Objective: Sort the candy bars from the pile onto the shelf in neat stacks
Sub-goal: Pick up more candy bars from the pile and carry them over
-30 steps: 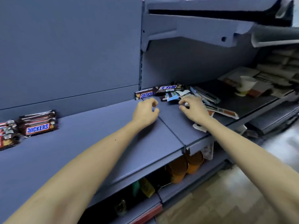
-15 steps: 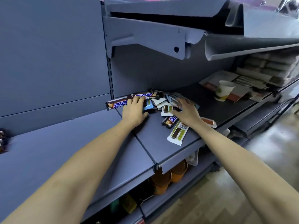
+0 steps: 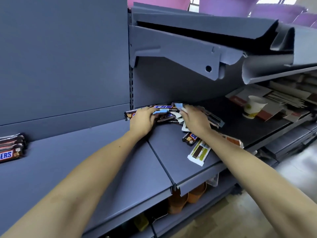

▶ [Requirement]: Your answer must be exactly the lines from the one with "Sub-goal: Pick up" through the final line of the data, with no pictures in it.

▶ [Exercise answer]:
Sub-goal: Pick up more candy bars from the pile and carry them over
-30 steps: 
-15 steps: 
+0 steps: 

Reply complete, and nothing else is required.